Cosa succede se il professionista sospeso o radiato continua comunque ad esercitare?

Commette il reato di esercizio abusivo della professione perché la regolare iscrizione all’Albo è requisito indispensabile per poter esercitare la medicina e l’odontoiatria.
Proprio per evitare questa eventualità e rafforzare l’attività della sanzione, la legge professionale prevede che, in caso di sospensione o radiazione, l’Ordine debba informarne le Autorità Giudiziarie (in primis la Procura della Repubblica) e anche i Ministeri (Salute, Lavoro, Giustizia, Università).

Una volta “scontata” la sanzione, il professionista può rirendere ad esercitare regolarmente?

Sì. Se il professionista ha subito una sanzione sospensiva, una volta decorso il periodo di sospensione, può riprendere ad esercitare regolarmente. Tuttavia rimarrà annotato sull’Albo che egli ha subito tale sanzione, così come rimangono annotate sull’Albo anche le altre tipologie di sanzioni irrogate.

E in caso di radiazione? Il professionista non potrà più esercitare a vita?

La radiazione, per sua stessa natura, è una sanzione così grave che preclude al medico di poter esercitare la professione vita natural durante.
Tuttavia la legge professionale ammette una possibilità di “ravvedimento”: se dopo cinque anni dalla radiazione, il professionista dimostra di aver avuto un comportamento ineccepibile e ha ottenuto la riabilitazione (se aveva subito una condanna penale), allora può chiedere la re-iscrizione all’Albo e l’Ordine, valutando quanto sopra, può concederla.

La sanzione disciplinare dell’Ordine può essere revocata?

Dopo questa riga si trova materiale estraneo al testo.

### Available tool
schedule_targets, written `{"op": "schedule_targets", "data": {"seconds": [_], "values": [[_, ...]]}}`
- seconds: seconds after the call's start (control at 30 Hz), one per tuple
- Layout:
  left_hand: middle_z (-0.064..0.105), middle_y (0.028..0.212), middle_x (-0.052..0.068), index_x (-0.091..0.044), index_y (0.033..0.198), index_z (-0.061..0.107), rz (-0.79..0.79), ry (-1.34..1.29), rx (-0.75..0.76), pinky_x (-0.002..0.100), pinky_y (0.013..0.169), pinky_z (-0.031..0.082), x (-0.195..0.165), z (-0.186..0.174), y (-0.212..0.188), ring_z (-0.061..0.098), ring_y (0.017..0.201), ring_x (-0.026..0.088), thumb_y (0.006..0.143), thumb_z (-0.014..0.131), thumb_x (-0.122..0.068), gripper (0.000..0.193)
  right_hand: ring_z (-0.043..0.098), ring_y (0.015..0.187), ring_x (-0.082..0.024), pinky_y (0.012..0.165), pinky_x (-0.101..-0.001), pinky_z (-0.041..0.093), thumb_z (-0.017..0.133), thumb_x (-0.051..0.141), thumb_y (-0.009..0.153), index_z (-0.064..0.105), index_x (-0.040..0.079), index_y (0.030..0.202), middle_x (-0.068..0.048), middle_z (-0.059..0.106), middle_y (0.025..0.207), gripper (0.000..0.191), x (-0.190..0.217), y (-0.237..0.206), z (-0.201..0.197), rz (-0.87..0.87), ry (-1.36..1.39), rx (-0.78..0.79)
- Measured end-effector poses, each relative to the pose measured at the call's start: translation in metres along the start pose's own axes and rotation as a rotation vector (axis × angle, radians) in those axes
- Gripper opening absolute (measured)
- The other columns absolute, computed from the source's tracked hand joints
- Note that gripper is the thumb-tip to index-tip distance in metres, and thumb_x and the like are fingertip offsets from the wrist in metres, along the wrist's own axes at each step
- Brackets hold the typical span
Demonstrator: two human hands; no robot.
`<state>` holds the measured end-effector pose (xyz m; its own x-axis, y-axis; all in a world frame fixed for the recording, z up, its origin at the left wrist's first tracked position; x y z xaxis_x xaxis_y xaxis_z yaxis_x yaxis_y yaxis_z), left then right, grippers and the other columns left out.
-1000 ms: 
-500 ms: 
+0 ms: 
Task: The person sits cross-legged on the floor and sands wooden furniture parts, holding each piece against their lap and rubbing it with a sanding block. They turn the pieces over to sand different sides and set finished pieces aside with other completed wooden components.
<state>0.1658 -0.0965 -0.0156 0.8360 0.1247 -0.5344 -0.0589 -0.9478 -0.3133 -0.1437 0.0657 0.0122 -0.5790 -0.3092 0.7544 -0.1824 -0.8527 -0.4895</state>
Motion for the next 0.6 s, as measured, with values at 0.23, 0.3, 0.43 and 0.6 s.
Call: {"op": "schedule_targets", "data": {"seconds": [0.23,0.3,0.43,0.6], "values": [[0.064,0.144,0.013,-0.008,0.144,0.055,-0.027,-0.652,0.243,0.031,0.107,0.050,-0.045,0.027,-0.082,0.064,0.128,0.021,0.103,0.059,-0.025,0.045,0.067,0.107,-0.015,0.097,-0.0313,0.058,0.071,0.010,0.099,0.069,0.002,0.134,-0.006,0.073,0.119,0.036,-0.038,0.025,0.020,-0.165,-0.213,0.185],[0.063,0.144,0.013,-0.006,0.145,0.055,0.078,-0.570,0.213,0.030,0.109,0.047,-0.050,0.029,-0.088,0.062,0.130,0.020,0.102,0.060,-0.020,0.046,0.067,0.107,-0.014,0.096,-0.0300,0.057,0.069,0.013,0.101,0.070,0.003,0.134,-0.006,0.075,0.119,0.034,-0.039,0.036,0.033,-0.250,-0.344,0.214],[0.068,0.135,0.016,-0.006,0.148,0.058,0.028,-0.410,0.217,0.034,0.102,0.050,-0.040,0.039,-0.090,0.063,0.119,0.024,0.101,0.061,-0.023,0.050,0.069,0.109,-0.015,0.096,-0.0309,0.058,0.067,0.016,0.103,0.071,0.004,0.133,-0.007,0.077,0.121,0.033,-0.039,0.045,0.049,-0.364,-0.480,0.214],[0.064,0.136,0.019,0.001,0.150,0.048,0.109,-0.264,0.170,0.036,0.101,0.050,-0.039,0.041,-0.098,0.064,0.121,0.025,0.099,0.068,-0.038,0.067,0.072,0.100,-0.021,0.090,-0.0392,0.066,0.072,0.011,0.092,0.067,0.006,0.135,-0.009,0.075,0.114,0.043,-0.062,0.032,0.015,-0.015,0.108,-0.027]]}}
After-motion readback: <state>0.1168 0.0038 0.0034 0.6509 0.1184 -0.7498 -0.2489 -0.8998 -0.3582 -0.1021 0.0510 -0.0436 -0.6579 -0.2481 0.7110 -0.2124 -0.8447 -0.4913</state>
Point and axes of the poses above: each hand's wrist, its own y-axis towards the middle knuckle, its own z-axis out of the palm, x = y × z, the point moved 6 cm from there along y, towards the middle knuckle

La legge professionale non prevede tale ipotesi, ma come tutti gli atti amministrativi, anche la decisione dell'Ordine di irrogare una sanzione disciplinare può essere revocata. Ovviamente solo in presenza di validi e fondati motivi: ad esempio perchè sono emersi fatti nuovi e dirimenti che impongono la revisione del procedimento disciplinare, oppure perchè si scopre che i fatti su cui si fondava la condanna disciplinare in realtà erano falsi o inesistenti.
Si tratta di ipotesi che in ogni caso necessitano di prove inoppugnabili perché la revisione di un procedimento definitivo è sempre evento eccezionale.